HOW TO COMPLETE THIS TASK ▸ Look through the material below and report every line that includes "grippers".

DATA PROVIDED ▸
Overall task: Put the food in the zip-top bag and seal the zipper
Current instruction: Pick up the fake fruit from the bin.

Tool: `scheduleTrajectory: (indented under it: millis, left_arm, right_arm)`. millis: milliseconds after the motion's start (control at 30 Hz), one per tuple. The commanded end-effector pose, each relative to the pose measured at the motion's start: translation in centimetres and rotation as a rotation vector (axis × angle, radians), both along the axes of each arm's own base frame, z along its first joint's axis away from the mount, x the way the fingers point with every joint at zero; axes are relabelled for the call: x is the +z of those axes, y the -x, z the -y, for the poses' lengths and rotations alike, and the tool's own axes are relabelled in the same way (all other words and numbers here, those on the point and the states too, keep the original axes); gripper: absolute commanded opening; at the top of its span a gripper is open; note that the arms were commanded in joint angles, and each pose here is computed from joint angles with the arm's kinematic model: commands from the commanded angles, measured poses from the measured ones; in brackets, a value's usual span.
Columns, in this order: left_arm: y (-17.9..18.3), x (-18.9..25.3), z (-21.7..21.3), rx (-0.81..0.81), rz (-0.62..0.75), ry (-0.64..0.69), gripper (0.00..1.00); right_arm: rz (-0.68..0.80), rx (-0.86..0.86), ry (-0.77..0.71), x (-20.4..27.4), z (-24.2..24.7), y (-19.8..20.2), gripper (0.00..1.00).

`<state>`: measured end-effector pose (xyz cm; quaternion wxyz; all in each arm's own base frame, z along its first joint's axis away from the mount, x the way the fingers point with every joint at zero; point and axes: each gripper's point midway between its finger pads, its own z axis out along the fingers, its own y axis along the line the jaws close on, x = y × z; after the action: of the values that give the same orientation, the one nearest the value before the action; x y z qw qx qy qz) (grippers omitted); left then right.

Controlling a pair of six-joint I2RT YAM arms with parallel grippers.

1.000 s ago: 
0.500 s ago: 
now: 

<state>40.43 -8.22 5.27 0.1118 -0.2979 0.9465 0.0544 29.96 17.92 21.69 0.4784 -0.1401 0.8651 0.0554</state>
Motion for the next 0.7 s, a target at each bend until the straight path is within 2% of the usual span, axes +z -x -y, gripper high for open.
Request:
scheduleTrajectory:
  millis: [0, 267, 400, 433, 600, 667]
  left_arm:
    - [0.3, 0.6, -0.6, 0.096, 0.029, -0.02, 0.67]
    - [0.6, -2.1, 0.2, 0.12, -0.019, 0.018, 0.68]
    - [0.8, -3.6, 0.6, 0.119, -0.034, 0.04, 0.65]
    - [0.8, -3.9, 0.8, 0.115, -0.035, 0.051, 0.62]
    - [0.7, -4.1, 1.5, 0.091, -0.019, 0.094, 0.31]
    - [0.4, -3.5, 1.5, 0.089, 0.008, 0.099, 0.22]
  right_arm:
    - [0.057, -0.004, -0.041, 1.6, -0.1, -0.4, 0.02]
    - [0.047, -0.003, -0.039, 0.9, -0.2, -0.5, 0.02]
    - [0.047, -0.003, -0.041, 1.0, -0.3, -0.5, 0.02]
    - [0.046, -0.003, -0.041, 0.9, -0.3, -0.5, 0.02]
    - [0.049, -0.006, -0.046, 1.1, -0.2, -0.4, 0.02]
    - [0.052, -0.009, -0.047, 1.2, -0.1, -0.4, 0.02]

TASK SOLUTION ▸
`<state>`: measured end-effector pose (xyz cm; quaternion wxyz; all in each arm's own base frame, z along its first joint's axis away from the mount, x the way the fingers point with every joint at zero; point and axes: each gripper's point midway between its finger pads, its own z axis out along the fingers, its own y axis along the line the jaws close on, x = y × z; after the action: of the values that give the same orientation, the one nearest the value before the action; x y z qw qx qy qz) (grippers omitted); left then right.
Controlling a pair of six-joint I2RT YAM arms with parallel grippers.

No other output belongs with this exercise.